Segment Start: EXERCISE DATA
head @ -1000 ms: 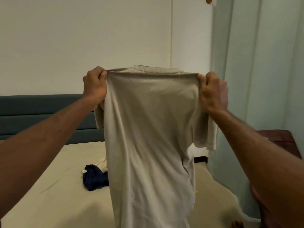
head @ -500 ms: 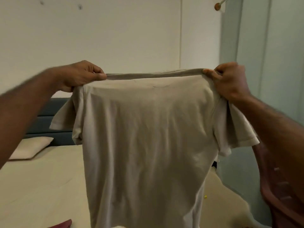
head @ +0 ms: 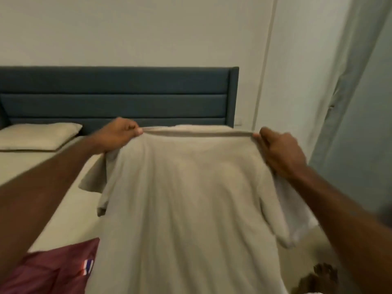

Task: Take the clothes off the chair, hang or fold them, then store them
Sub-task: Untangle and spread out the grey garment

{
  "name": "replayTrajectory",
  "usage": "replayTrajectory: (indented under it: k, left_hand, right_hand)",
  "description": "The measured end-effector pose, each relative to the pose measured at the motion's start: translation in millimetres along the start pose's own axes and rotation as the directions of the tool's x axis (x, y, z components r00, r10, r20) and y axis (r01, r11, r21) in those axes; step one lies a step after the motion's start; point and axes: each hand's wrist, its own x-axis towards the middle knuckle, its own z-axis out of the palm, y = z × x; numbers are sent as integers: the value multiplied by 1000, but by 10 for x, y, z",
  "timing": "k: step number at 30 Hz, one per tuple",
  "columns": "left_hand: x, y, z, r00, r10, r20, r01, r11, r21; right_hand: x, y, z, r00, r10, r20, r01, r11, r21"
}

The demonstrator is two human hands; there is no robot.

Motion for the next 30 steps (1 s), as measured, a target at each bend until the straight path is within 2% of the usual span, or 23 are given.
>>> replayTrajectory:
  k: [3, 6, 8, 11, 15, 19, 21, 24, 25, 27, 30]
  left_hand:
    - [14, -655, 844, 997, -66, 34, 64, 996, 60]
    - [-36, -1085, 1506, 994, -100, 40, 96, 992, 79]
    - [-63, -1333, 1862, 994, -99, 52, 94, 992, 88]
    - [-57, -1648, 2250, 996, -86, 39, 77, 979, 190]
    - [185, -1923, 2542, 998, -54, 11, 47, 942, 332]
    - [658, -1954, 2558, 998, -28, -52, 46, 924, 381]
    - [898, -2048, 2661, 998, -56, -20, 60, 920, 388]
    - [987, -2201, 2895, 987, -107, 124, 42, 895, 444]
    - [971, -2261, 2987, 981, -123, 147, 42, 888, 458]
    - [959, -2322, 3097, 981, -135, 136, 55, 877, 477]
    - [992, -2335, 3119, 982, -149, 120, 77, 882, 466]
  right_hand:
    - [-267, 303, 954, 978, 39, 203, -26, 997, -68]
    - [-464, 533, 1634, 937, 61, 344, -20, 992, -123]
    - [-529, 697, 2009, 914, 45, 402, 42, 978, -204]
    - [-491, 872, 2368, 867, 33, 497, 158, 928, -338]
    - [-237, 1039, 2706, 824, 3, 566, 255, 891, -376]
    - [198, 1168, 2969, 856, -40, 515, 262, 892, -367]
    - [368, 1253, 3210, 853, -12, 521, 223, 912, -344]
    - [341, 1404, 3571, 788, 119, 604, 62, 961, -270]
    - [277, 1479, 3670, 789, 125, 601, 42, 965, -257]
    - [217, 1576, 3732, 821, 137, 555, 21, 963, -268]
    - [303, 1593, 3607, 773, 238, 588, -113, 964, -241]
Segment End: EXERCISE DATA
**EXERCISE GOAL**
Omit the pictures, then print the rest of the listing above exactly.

**SOLUTION**
head @ -1000 ms: 
head @ -500 ms: 
head @ +0 ms: 

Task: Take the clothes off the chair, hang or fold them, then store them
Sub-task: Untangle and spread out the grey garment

{
  "name": "replayTrajectory",
  "usage": "replayTrajectory: (indented under it: k, left_hand, right_hand)",
  "description": "The measured end-effector pose, each relative to the pose measured at the motion's start: translation in millimetres along the start pose's own axes and rotation as the directions of the tool's x axis (x, y, z components r00, r10, r20) and y axis (r01, r11, r21) in those axes; step one lies a step after the motion's start; point and axes: each hand's wrist, its own x-axis towards the middle knuckle, its own z-axis out of the palm, y = z × x; numbers are sent as integers: the value multiplied by 1000, but by 10 for x, y, z",
  "timing": "k: step number at 30 Hz, one per tuple",
  "columns": "left_hand: x, y, z, r00, r10, r20, r01, r11, r21; right_hand: x, y, z, r00, r10, r20, r01, r11, r21"
}

The demonstrator is two human hands; there is no robot.

Motion for the next 30 steps (1 s), as measured, a target at each bend until the straight path is within 2% of the usual span, or 23 are given.
>>> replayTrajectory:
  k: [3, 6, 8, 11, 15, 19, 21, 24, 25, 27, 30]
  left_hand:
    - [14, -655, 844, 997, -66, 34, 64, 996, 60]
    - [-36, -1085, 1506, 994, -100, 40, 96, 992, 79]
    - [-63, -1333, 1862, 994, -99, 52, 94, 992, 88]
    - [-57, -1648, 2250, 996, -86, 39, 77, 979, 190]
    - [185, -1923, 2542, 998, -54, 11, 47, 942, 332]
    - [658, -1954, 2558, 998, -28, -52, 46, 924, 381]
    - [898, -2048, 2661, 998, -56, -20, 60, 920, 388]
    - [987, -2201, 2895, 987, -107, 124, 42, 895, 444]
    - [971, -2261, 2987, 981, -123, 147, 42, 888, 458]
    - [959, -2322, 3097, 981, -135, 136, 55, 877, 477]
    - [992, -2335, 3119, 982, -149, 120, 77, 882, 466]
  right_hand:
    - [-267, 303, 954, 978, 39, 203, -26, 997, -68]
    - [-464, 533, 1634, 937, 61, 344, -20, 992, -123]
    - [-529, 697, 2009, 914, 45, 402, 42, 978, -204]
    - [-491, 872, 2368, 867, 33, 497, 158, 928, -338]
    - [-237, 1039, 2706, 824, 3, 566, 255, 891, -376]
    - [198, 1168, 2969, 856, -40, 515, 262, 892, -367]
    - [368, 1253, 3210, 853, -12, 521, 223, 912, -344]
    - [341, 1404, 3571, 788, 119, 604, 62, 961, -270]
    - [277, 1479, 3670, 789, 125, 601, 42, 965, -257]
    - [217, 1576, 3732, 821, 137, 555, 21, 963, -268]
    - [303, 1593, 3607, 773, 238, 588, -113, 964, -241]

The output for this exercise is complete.